I asked a simple question, “Why are our humans making all the fuss over this Halloween thing?” It created a spirited discussion between the neighborhood canines.
Of course, Barbie, one of our ‘hood cocker spaniels, started talking before I finished. She’s the know-it-all that every street has. “It has to do with scaring away dead people. Halloween is the day that the dead come back to life and parade around. Humans get all excited and scared. They dress up so the dead won’t recognize them and come and eat them.”
“Yes, that’s right,” Manny the chihuahua said.
“Human poop, it has nothing to do with the dead. It comes from a Christian religious celebration called All Saints Day,” Sarge our resident German Shepard said authoritatively.
“He’s right,” Manny agreed.
“Wait a minute.” Fifi the French Poodle looked skeptical. “Let me understand. People dress up like all kind of creatures that do horrible things to celebrate a religious holiday? Yeah. Sure. If you believe that I’ve got a space ship in my human’s garage that’s shaped like a boat I’ll sell cheap.”
“She’s probably right,” Manny had second thoughts.
Baseer our Afghan said, “You don’t know about these Christians, they can be violent. Now take us non-violent Muslims–”
“He’s got a point,” Manny chimed in before Baseer finished, but he didn’t look sincere.
“You’re all full of it! It’s a capitalist plot to sell candy and teach their young how to extort goodies from the proletariat! Read Marx.” Lucy is Barbie’s twin sister, but boy do they see everything different.
Manny asked, “Which Marx?”
“Harpo,” Lucy said with certainty, but added, “Groucho was a major contributor to the theory.”
“Oh, okay,” Manny said.
“I don’t believe this. Can’t you see this is all a vast left-wing conspiracy? The Commies are collectivising our young human people. Soon they’ll have them singing songs about the glory of the Great Pumpkin in class. Brain washing, I tell you.” Sparkles Irish blood wasn’t settled.
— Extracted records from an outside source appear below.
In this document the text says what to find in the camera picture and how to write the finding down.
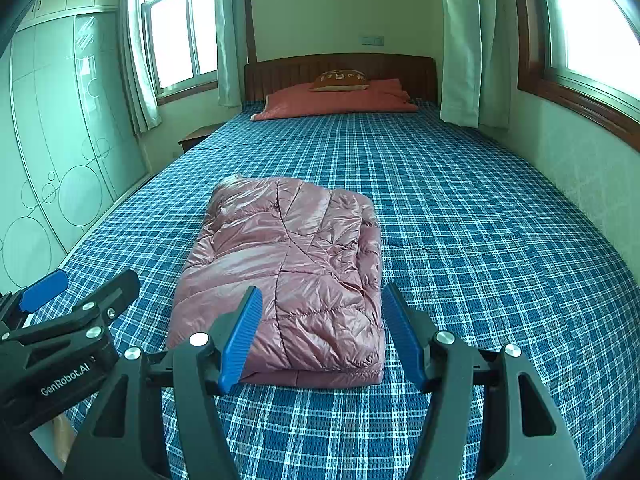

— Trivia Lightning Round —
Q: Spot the bed with blue plaid sheet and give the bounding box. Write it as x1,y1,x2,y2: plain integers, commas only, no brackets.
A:
32,97,633,480

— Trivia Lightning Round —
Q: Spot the wooden nightstand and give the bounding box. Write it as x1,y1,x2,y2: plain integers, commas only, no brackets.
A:
178,123,223,153

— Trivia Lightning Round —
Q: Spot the window with white frame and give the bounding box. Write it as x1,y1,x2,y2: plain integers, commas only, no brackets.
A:
135,0,221,106

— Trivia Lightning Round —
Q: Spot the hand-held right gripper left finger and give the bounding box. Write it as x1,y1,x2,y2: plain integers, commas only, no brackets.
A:
65,285,264,480

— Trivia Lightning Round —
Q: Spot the pale window curtain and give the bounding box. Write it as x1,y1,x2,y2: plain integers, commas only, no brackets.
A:
439,0,511,128
214,0,247,108
120,0,163,136

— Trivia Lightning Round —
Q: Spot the pink puffer jacket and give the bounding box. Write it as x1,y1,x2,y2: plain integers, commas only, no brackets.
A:
167,174,387,388

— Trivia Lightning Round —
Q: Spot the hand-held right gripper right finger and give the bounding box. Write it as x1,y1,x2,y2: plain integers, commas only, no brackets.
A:
382,282,586,480

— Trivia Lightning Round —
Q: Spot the orange pillow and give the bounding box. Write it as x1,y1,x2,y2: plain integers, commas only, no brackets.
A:
251,78,418,122

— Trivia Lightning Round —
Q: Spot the window with wooden frame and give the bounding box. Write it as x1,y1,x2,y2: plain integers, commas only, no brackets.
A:
510,0,640,153

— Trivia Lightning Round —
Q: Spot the wardrobe with circle pattern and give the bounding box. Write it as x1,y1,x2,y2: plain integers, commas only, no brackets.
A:
0,0,151,296

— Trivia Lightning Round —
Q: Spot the small brown patterned pillow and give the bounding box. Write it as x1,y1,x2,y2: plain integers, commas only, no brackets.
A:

“You have a point, too,” Manny observed.
I cleared my throat and said, “Hummm, if I understand you all… Halloween is holiday that humans celebrate to scare away evil spirits, based on religious tradition observed by some and not others, that some don’t believe in at all, and its a day the young humans are exploited by business, but also a day that two guys named Harpo and Groucho brainwash human kids into being like the Borg in Star Trek.”
“Who said anything about the Borg or Star Trek?” Manny asked.
“Oh, that’s just something I added,” I said. “Does everybody agree that I covered it?”
“That sounds right,” Manny conceded.
Everybody woofed their agreement except Heintz. Manny asked, “Heintz, you’re the only one who hasn’t said a word. What do you think?”
“Think? Think! I don’t think, I act!”
“Well, Heintz, what are you going to do,” I asked.
Heintz grinned and growled, “Bite the little bastards with the bags.” There’s a man or woman of action in almost every group.
I think the whole Halloween thing is complicated and dumb, but considering humans thought it up, I understand. Give me the good old canine holiday, “Trashcan Tipover Time,” for simplicity and pure fun.